- _WHAT IS REQUIRED_
Your answer must be every line of the data that holds the string "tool".

*** Block opens ***

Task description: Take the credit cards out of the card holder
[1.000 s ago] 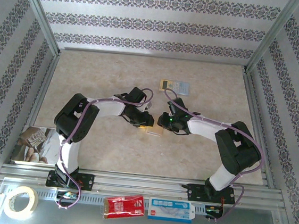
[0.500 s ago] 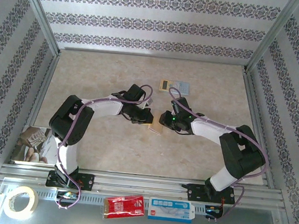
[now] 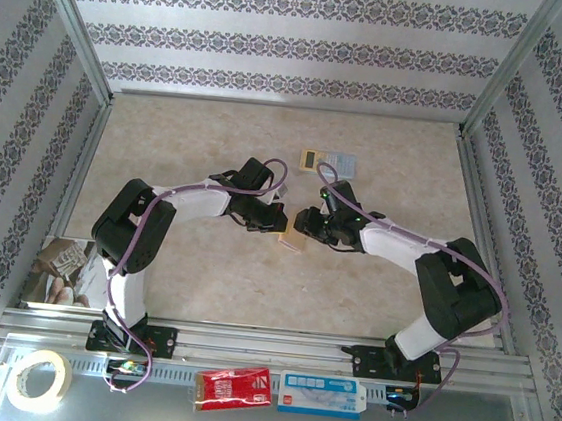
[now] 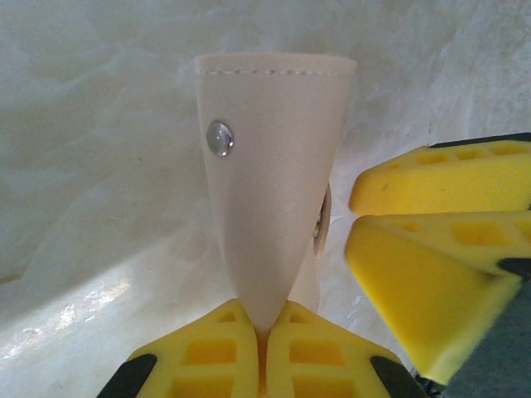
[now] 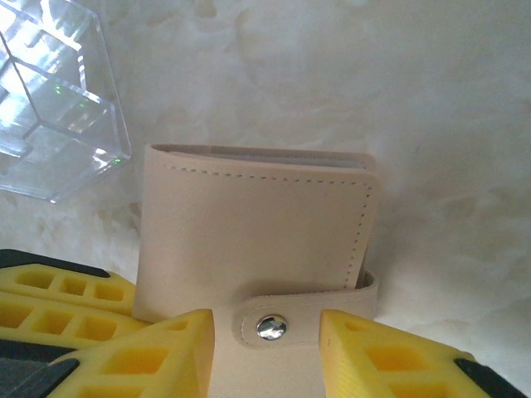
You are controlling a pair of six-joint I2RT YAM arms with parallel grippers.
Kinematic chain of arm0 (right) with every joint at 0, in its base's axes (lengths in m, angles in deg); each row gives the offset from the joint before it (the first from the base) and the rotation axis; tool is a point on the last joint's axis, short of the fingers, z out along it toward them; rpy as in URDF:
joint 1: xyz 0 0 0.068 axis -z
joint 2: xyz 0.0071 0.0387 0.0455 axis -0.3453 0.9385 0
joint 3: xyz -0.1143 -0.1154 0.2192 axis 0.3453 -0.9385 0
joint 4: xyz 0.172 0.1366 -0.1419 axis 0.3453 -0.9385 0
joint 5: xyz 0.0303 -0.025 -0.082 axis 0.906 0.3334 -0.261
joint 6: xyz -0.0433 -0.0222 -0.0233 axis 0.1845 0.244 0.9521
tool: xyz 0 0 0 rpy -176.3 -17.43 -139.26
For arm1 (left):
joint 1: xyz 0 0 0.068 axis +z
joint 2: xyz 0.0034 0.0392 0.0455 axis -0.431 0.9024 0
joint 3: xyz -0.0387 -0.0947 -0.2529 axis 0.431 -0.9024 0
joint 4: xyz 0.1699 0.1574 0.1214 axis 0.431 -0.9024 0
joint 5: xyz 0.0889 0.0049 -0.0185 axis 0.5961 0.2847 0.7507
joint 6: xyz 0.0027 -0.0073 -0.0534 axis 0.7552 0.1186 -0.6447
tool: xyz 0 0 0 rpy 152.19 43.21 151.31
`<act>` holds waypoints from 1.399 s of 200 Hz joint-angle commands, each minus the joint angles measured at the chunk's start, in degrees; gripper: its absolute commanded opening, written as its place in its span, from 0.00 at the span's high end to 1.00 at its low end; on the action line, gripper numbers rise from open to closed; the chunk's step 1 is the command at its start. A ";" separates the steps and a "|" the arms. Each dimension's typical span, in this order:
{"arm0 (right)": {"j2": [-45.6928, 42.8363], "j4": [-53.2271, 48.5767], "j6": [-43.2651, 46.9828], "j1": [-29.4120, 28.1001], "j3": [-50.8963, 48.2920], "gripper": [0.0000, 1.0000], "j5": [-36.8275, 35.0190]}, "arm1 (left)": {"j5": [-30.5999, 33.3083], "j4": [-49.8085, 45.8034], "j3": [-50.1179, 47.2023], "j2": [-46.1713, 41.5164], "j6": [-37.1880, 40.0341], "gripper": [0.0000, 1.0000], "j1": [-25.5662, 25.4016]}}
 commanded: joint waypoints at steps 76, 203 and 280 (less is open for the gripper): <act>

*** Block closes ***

- _WRITTEN ANSWER_
Kinematic chain of arm0 (right) with every joint at 0, in its base's axes (lengths in m, angles in deg); each row gives the offset from the joint before it (the first from the base) and the rotation axis; tool is a point on the last joint's axis, short of the fingers, z out along it toward them; rpy as in URDF:
tool: xyz 0 0 0 rpy -176.3 -17.43 -139.26
tool: xyz 0 0 0 rpy 152.19 43.21 151.31

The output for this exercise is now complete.